Die Übertragung von Unternehmensvermögen durch Schenkung oder im Erbfall ist grundsätzlich bei der Erbschaft-/Schenkungsteuer begünstigt. Zunächst muss der sog. „90 %-Einstiegstest“ bestanden werden. Der Gesetzgeber will damit verhindern, dass nichtunternehmerisches Vermögen, wie z.B. Grund- oder Kapitalvermögen, in dem Kleid eines Unternehmens begünstigt übertragen wird. Daher werden Unternehmen von der steuerlichen Begünstigung vollständig ausgeschlossen, deren Vermögen zu mind. 90 % aus sog. Verwaltungsvermögen besteht. Mit Urteil v. 13.9.2023 (Az. II R 49/21) hatte der BFH entschieden, dass die gesetzliche Regelung der Berechnung des 90 %-Tests dahingehend auszulegen ist, dass bei Handelsunternehmen, deren begünstigungsfähiges Vermögen aus Finanzmitteln in Form von Forderungen/liquiden Mitteln besteht und nach seinem Hauptzweck einer gewerblichen Tätigkeit dient, für den 90 %-Einstiegstest die betrieblich veranlassten Schulden von den Finanzmitteln in Abzug zu bringen sind.
Erfreulicherweise teilt nun die FinVerw mit Ländererlass v. 19.6.2024 mit, dass über den entschiedenen Sachverhalt hinaus die Anwendung des Urteils nicht auf typische Handelsunternehmen begrenzt ist. Entscheidende Voraussetzung für die Anwendung des 90 %-Tests in der vom BFH getroffenen Auslegung ist, dass das begünstigungsfähige Vermögen des Betriebs oder der nachgeordneten Gesellschaften nach seinem Hauptzweck einer land- und forstwirtschaftlichen, gewerblichen oder freiberuflichen Tätigkeit dient.
Allerdings weist die FinVerw ausdrücklich darauf hin, dass im Einzelfall die Prüfung einer missbräuchlichen Gestaltung vorbehalten bleibt.
Handlungsempfehlung:
Gerade bei der Prüfung einer möglichen Belastungswirkung im Falle einer vorweggenommenen Erbfolge oder auch eines möglichen Erbgangs kann nun diese positive Entwicklung berücksichtigt werden.
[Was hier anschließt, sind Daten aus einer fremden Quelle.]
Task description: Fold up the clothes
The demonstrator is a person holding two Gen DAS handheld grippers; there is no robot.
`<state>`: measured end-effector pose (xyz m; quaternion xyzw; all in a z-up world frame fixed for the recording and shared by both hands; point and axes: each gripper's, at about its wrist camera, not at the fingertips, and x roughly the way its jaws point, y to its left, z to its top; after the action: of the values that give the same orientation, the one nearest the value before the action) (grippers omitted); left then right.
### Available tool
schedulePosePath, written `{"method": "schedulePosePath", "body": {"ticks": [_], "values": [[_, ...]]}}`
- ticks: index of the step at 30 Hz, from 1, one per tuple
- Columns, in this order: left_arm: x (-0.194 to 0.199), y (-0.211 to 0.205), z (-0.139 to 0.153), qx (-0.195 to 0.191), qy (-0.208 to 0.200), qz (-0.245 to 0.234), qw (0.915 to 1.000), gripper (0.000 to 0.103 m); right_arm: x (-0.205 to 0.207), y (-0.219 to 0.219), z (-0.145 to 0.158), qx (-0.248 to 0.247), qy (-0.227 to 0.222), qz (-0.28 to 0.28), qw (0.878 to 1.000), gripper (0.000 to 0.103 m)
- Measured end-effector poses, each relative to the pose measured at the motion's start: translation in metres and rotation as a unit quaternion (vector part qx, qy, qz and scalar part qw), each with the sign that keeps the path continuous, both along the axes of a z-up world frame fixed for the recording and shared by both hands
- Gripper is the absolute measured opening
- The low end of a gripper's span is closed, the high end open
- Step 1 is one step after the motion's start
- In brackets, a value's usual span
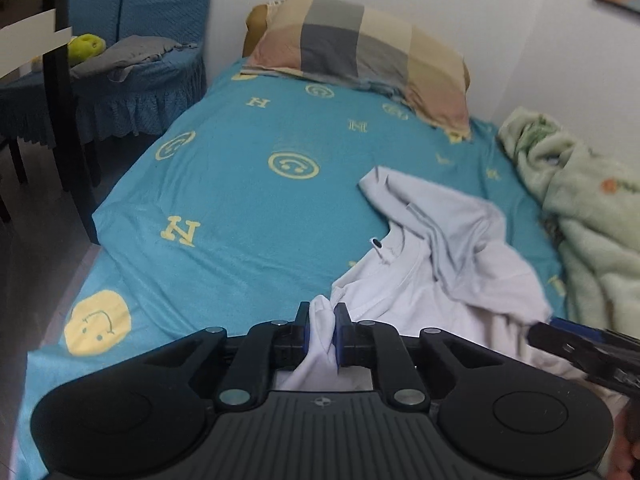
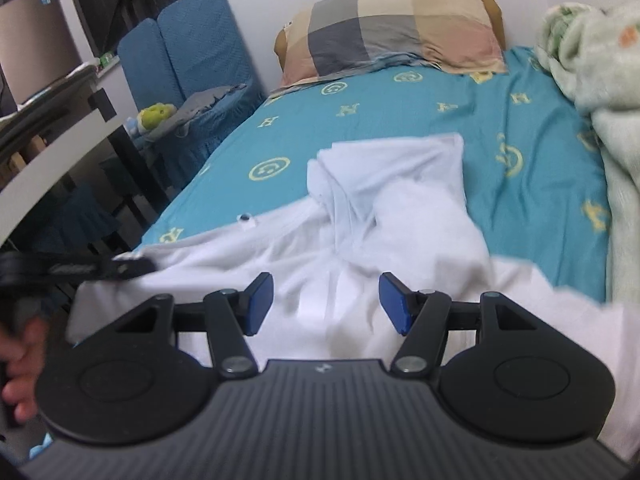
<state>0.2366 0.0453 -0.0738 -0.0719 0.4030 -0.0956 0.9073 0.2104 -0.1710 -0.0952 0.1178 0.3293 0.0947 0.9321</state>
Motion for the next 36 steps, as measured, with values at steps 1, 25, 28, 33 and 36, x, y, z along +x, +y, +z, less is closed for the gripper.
{"method": "schedulePosePath", "body": {"ticks": [1, 25, 28, 33, 36], "values": [[-0.002, 0.0, 0.001, -0.007, 0.0, 0.004, 1.0, 0.012, 0.011, 0.002, 0.003, -0.009, -0.007, 0.005, 1.0, 0.062], [0.032, 0.042, -0.06, -0.097, 0.051, 0.037, 0.9933, 0.012, 0.184, 0.022, -0.023, -0.166, -0.019, -0.055, 0.984, 0.009], [0.028, 0.038, -0.055, -0.075, 0.037, 0.037, 0.9958, 0.012, 0.17, -0.019, -0.004, -0.176, -0.034, -0.13, 0.975, 0.009], [0.026, 0.037, -0.053, -0.072, 0.041, 0.044, 0.9956, 0.012, 0.153, -0.094, 0.007, -0.201, -0.003, -0.261, 0.944, 0.009], [0.026, 0.037, -0.053, -0.072, 0.041, 0.045, 0.9955, 0.012, 0.143, -0.136, -0.004, -0.172, 0.059, -0.314, 0.932, 0.011]]}}
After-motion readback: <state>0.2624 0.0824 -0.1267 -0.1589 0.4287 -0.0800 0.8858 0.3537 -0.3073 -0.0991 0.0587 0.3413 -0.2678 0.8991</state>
Dies eröffnet in vielen Fällen die Nutzung der Begünstigung für Unternehmensvermögen. Insofern ist anzuraten, für den Einzelfall konkrete Planrechnungen aufzustellen.
Zu beachten ist jedoch, dass auch bei Bestehen des 90 %-Tests das Verwaltungsvermögen grundsätzlich nicht begünstigtes Vermögen darstellt, auf das dann der normale Erbschaftsteuersatz Anwendung findet.